Abstract

ABSTRACT Part of an ongoing political and scholarly effort to move the psychoanalytic project towards greater cohesiveness, the author proposes a standard method, borrowing the phrase from physics, for a structured, eclectic clinical pluralism. She [or he] uses psychoanalytic and philosophical arguments, as well as considerations of patients’ personal idiosyncrasies, to conclude that achieving one, over-arching metapsychology will prove impossible. In other words, and despite their ardent efforts, psychoanalytic theorists, including Freud (1895/1991), Rangell (1975, 2006), Greenberg and Mitchell (1983), Wallerstein (1988, 1990, 2002, 2005, 2013), and others, failed to create models accounting for the dynamically interacting variables creating human subjectivity. Their struggles to bridge psychoanalytic theories of mind and method also fell short.
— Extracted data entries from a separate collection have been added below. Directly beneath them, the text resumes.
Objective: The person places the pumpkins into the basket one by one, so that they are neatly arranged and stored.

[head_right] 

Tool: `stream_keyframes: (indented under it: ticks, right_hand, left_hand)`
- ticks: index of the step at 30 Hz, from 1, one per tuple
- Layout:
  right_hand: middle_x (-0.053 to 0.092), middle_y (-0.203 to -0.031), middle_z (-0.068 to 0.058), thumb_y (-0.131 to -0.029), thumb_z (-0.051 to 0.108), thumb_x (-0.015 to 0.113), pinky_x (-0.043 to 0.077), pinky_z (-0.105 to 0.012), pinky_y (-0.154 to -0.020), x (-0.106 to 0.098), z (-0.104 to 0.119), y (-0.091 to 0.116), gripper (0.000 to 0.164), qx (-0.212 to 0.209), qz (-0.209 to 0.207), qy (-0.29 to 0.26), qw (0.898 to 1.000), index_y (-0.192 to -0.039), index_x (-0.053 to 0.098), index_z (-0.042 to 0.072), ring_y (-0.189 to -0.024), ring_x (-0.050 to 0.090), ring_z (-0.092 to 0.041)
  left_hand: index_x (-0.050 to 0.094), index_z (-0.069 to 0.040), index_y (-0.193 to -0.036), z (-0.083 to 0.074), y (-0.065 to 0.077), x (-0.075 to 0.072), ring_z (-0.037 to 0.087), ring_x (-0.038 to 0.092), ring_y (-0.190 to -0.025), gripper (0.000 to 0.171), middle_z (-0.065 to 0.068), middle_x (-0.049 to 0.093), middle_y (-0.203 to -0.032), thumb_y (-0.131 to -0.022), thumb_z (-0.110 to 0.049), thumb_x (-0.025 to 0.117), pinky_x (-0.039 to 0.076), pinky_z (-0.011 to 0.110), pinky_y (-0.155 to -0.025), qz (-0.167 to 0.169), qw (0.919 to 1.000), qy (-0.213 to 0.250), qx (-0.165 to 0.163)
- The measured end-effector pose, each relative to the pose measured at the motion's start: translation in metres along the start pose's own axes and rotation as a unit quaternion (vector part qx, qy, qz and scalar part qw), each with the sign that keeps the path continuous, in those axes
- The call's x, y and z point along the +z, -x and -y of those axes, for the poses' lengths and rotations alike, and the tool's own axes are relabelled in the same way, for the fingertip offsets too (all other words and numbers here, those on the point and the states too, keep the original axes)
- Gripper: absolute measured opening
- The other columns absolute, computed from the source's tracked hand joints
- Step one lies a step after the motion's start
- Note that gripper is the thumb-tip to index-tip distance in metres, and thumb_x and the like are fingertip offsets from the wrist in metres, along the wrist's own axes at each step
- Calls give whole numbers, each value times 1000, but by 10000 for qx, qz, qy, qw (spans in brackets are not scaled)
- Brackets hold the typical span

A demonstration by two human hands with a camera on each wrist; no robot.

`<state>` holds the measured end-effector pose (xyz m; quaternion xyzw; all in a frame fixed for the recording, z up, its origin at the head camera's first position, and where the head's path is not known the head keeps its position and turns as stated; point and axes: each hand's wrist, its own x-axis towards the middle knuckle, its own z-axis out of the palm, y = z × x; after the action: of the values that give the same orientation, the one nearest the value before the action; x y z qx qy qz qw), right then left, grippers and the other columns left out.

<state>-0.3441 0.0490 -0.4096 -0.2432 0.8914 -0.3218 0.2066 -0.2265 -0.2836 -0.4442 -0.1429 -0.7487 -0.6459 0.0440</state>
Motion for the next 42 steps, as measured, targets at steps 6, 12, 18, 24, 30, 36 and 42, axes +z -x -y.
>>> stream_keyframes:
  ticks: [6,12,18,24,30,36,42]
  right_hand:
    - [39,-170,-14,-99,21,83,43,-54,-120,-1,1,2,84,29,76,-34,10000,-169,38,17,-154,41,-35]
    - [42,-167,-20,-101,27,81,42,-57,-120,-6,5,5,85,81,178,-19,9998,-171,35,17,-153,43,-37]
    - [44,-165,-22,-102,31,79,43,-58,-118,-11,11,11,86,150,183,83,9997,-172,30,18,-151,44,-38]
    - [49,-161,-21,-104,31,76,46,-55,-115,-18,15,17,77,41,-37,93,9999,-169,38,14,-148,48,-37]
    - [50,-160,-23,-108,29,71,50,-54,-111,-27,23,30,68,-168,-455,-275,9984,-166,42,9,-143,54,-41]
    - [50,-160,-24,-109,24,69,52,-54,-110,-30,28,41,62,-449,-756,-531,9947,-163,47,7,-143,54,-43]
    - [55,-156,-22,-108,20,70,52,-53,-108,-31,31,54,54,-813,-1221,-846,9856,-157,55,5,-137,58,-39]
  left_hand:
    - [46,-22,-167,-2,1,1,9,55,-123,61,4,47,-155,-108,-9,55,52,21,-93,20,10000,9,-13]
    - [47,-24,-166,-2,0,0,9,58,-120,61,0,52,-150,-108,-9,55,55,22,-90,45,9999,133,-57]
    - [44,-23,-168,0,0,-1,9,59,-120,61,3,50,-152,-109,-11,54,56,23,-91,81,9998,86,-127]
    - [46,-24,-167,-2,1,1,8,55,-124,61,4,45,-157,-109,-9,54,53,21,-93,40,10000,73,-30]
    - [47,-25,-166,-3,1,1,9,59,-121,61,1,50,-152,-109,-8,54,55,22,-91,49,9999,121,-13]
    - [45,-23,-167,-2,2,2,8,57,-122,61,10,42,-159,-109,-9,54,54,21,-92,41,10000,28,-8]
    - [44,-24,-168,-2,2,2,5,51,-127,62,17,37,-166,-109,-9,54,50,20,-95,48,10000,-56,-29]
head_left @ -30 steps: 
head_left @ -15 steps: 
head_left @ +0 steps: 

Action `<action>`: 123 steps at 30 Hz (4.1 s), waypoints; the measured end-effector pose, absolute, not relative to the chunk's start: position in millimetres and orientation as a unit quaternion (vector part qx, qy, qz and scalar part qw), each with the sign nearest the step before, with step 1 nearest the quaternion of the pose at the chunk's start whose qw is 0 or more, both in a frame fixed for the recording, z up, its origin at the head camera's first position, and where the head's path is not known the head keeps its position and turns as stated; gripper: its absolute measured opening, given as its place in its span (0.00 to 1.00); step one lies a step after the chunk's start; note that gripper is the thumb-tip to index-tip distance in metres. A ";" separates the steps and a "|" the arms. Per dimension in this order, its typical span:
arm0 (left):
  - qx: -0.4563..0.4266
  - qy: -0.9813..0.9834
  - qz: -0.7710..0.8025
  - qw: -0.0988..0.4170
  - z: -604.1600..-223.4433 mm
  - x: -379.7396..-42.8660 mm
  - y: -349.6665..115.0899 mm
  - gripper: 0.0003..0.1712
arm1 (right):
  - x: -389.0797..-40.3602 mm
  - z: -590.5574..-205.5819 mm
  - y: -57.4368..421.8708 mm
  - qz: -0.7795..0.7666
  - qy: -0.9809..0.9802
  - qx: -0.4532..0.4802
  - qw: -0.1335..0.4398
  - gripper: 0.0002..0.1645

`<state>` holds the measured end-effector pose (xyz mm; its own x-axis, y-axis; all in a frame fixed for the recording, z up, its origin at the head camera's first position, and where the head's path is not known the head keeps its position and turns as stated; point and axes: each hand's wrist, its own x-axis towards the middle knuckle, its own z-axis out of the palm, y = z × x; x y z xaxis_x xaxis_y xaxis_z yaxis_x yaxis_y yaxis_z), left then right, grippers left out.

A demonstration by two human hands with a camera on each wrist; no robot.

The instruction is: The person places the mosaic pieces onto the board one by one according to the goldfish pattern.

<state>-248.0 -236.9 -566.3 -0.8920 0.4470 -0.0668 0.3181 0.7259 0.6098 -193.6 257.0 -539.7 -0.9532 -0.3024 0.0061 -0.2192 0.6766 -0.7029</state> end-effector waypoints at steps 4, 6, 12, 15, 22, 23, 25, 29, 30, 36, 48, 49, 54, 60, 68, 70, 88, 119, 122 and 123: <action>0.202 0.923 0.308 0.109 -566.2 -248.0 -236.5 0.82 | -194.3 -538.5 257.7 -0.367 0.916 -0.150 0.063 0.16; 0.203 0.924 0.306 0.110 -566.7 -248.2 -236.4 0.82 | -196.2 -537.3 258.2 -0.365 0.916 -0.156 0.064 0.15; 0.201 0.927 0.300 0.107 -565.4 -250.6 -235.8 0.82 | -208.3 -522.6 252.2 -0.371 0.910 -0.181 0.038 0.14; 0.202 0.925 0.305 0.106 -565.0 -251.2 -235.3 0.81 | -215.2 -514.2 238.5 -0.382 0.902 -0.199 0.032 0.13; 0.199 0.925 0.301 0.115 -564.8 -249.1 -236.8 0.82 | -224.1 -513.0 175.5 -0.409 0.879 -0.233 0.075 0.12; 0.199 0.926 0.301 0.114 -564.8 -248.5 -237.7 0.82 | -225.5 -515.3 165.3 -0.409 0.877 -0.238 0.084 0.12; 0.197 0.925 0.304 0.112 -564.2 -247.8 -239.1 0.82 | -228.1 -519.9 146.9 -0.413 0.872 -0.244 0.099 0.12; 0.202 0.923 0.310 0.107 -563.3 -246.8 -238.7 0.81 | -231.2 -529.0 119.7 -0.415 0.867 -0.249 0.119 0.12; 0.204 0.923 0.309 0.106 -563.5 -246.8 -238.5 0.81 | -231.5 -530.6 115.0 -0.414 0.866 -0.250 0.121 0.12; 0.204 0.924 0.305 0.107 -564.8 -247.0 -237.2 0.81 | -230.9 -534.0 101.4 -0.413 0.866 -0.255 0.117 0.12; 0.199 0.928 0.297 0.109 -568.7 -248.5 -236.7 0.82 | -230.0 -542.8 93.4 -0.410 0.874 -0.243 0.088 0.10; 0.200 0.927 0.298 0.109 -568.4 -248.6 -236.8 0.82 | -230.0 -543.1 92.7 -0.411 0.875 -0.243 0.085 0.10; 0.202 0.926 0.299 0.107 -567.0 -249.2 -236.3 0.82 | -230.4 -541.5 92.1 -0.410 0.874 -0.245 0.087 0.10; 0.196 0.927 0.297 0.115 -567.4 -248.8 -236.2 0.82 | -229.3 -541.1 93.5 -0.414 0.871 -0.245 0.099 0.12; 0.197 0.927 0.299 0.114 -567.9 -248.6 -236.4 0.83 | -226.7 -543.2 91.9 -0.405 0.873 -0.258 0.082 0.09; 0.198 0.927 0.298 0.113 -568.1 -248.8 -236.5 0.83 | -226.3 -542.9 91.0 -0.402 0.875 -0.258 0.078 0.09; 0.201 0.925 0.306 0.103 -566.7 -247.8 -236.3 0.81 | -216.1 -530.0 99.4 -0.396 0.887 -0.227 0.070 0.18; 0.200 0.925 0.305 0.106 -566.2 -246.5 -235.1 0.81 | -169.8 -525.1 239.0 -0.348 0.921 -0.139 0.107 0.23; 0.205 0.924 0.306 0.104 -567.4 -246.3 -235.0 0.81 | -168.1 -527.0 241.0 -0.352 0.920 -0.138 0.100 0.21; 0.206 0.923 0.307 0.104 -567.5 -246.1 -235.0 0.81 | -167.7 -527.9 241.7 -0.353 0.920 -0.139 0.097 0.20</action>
As a result, the author suggests, clinical psychoanalysis’ ultimate fate lies in organizing what Wallerstein (2005) called the “common ground” (p. 626) into methodology which invites psychoanalytic practitioners to mine the psychoanalytic opus for its “plethora of theoretical metaphors” (Wallerstein, 2013, p. 36), “controlling fictions” (Greenberg, 2015, p. 17), “useful untruths” (Lament,020, p. 196), or “regional dialects” (Fulgencio, 2020, p. 15). Cohesively applying a pluralistically based metapsychology to guide clinical processes, rather than provide maps of the mind, offers much-needed unity to psychoanalysis’ applied wing.